(Records drawn from a dataset)
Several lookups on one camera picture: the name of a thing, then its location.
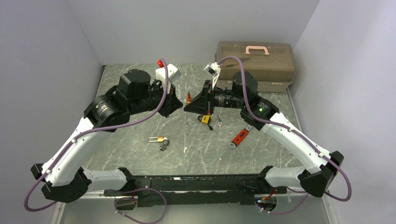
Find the brass padlock long shackle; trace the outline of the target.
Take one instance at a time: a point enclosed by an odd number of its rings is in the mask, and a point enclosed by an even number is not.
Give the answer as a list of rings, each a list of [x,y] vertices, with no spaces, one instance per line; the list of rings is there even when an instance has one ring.
[[[168,138],[164,136],[158,136],[158,137],[150,137],[148,138],[148,142],[167,142]]]

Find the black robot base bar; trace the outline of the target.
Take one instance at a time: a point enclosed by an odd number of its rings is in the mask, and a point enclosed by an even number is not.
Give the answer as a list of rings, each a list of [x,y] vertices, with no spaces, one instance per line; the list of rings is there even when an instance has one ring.
[[[254,205],[260,196],[286,194],[285,187],[265,186],[257,174],[236,175],[135,175],[133,184],[105,196],[134,196],[138,207],[187,204],[237,203]]]

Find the black keys bunch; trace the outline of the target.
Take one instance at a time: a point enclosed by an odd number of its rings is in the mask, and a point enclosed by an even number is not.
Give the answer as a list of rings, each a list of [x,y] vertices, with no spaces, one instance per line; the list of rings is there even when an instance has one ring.
[[[161,151],[166,150],[166,148],[167,148],[168,145],[169,145],[169,140],[164,140],[164,141],[162,142],[162,145],[160,146],[160,150],[161,150]]]

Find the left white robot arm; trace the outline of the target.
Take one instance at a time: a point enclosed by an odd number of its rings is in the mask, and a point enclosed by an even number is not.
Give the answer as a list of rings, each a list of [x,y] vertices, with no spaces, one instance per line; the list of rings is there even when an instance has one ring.
[[[70,203],[87,192],[118,191],[130,195],[136,180],[127,168],[94,171],[82,164],[117,129],[125,127],[132,115],[157,112],[168,117],[182,107],[174,82],[181,72],[173,65],[158,68],[155,79],[149,73],[133,69],[120,76],[118,84],[96,97],[85,109],[77,128],[49,161],[35,164],[31,172],[44,182],[42,193],[48,200]]]

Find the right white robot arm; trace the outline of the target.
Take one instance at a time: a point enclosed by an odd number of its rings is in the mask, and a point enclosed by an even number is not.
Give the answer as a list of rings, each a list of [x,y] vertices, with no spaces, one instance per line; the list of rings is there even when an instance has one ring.
[[[235,73],[231,89],[214,87],[207,80],[184,111],[211,115],[216,107],[240,109],[240,116],[248,125],[281,143],[302,163],[294,168],[266,166],[257,176],[259,191],[268,194],[275,187],[297,187],[322,197],[344,156],[338,151],[330,153],[309,140],[273,103],[259,96],[257,88],[258,83],[249,72],[245,72],[245,80],[241,72]]]

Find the orange padlock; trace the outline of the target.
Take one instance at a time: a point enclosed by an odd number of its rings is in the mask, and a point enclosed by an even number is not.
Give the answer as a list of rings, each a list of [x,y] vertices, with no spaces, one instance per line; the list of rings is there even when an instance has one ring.
[[[186,102],[185,102],[185,104],[188,105],[191,101],[192,101],[192,97],[191,97],[191,94],[188,92],[188,93],[187,93],[187,96],[186,96]]]

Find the yellow padlock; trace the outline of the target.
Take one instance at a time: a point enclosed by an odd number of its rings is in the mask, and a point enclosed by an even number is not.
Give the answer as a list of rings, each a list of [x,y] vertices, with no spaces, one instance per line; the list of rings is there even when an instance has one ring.
[[[213,127],[210,125],[211,122],[211,116],[210,115],[199,115],[197,117],[198,121],[200,121],[202,124],[205,124],[208,126],[209,130],[213,130]]]

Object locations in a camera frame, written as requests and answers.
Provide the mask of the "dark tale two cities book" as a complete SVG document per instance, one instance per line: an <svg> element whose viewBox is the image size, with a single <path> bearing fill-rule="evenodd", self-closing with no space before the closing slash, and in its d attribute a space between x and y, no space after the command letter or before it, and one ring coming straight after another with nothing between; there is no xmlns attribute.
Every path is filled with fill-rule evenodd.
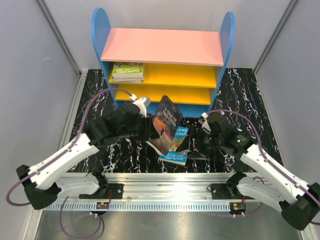
<svg viewBox="0 0 320 240"><path fill-rule="evenodd" d="M165 156L169 152L182 118L183 114L177 106L163 95L152 120L159 137L148 142L158 155Z"/></svg>

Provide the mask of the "green storey treehouse book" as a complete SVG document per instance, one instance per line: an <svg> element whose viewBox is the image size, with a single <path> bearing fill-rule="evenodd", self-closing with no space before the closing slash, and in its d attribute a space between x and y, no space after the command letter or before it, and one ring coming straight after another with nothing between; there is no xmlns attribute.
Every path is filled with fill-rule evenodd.
<svg viewBox="0 0 320 240"><path fill-rule="evenodd" d="M111 73L113 78L142 78L144 72L142 62L114 62Z"/></svg>

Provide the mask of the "blue back cover book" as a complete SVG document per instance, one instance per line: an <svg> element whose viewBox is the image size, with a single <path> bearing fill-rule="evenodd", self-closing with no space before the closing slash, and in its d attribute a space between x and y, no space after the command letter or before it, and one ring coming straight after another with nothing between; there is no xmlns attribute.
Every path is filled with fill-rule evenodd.
<svg viewBox="0 0 320 240"><path fill-rule="evenodd" d="M133 83L133 84L141 84L145 79L142 77L128 77L128 78L121 78L121 77L112 77L111 78L115 83Z"/></svg>

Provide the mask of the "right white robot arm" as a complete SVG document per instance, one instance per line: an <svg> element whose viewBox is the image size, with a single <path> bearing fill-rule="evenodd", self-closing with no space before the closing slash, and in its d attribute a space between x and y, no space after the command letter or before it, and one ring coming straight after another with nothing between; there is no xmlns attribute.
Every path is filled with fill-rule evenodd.
<svg viewBox="0 0 320 240"><path fill-rule="evenodd" d="M279 164L249 135L234 129L226 119L206 119L201 127L190 127L176 149L188 152L190 159L204 159L215 149L241 160L261 174L270 185L259 183L245 173L235 173L226 182L233 199L241 195L270 206L281 213L293 228L303 231L320 212L320 185L295 176Z"/></svg>

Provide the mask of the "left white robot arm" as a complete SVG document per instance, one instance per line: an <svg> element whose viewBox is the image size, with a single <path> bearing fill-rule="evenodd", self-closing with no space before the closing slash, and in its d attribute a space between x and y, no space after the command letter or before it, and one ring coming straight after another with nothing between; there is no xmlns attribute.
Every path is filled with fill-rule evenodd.
<svg viewBox="0 0 320 240"><path fill-rule="evenodd" d="M18 167L17 175L32 207L41 210L65 197L111 197L108 179L102 173L92 172L72 178L63 178L62 175L83 159L120 139L133 137L146 142L157 139L159 134L153 125L152 115L147 113L150 102L149 98L140 97L125 103L107 116L90 122L83 132L46 160L33 166Z"/></svg>

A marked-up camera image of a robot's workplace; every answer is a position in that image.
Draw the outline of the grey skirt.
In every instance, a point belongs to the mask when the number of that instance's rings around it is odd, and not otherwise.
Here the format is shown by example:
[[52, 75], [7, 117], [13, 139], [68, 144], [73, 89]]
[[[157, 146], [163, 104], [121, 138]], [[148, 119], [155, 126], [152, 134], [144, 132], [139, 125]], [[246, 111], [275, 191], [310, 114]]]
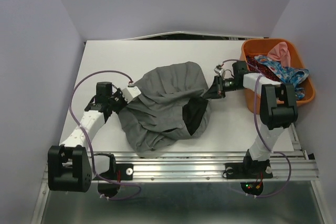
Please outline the grey skirt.
[[141, 94], [118, 114], [134, 151], [156, 151], [206, 131], [212, 108], [203, 97], [208, 85], [197, 63], [157, 67], [135, 85]]

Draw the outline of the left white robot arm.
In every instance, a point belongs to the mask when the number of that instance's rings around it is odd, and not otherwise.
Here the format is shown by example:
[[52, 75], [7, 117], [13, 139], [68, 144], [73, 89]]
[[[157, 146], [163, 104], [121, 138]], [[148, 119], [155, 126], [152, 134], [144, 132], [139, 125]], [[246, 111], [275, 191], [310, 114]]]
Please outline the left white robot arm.
[[60, 144], [48, 150], [48, 186], [52, 191], [87, 192], [92, 181], [92, 162], [87, 151], [113, 111], [126, 105], [121, 89], [111, 82], [98, 82], [96, 95], [84, 109], [77, 126]]

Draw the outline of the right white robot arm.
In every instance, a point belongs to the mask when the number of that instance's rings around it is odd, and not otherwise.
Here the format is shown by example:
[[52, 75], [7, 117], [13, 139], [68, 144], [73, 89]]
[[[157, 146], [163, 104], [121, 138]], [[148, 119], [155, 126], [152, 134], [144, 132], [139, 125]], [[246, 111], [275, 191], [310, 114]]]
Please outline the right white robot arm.
[[263, 76], [245, 61], [236, 60], [233, 75], [226, 78], [221, 65], [216, 66], [214, 81], [204, 94], [206, 99], [224, 98], [227, 92], [251, 90], [254, 93], [254, 121], [257, 137], [247, 150], [241, 163], [226, 163], [223, 172], [227, 179], [258, 178], [262, 175], [272, 178], [270, 156], [274, 145], [284, 129], [298, 118], [295, 88], [291, 83], [275, 82]]

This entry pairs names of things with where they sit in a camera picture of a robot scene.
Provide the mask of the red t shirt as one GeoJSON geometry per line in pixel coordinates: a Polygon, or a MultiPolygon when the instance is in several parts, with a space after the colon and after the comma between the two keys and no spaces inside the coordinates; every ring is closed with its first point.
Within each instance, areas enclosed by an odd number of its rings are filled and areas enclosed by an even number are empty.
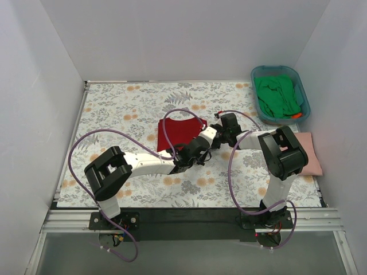
{"type": "MultiPolygon", "coordinates": [[[[167,136],[173,146],[177,144],[189,144],[201,132],[202,125],[195,118],[187,120],[173,120],[166,118],[165,129],[167,136]]],[[[158,123],[157,152],[167,150],[170,146],[163,133],[163,120],[158,123]]]]}

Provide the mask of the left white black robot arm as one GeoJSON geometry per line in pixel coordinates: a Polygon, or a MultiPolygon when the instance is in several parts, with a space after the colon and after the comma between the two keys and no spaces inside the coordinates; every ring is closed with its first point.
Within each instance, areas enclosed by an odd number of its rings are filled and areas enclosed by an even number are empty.
{"type": "Polygon", "coordinates": [[[211,142],[197,137],[187,145],[163,150],[158,156],[123,152],[118,146],[109,148],[84,169],[94,198],[104,213],[102,222],[109,229],[121,225],[117,193],[129,178],[183,173],[195,163],[203,165],[210,147],[211,142]]]}

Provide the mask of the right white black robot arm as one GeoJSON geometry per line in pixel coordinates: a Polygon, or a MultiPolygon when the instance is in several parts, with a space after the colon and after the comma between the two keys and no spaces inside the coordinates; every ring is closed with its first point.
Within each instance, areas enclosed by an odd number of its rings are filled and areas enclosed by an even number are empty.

Exercise description: A line belongs in the answer if it contains the word "parts"; copy every such line from the data above.

Reply to the task:
Provide the mask of the red t shirt as one GeoJSON geometry per line in pixel coordinates: a Polygon, or a MultiPolygon when the instance is in several parts, with a space after the colon and after the comma between the two keys and no spaces inside the coordinates; every ring is closed with its first point.
Provide the mask of the left white black robot arm as one GeoJSON geometry per line in pixel coordinates: a Polygon, or a MultiPolygon when the instance is in several parts, with a space after the colon and after the comma between the two keys and no spaces inside the coordinates; every ring is closed with its first point.
Provide the mask of the right white black robot arm as one GeoJSON geometry per line in pixel coordinates: a Polygon, or a MultiPolygon when the instance is in several parts, with a space after the colon and after the comma between the two keys and no spaces inside the coordinates; every ring is closed with its first point.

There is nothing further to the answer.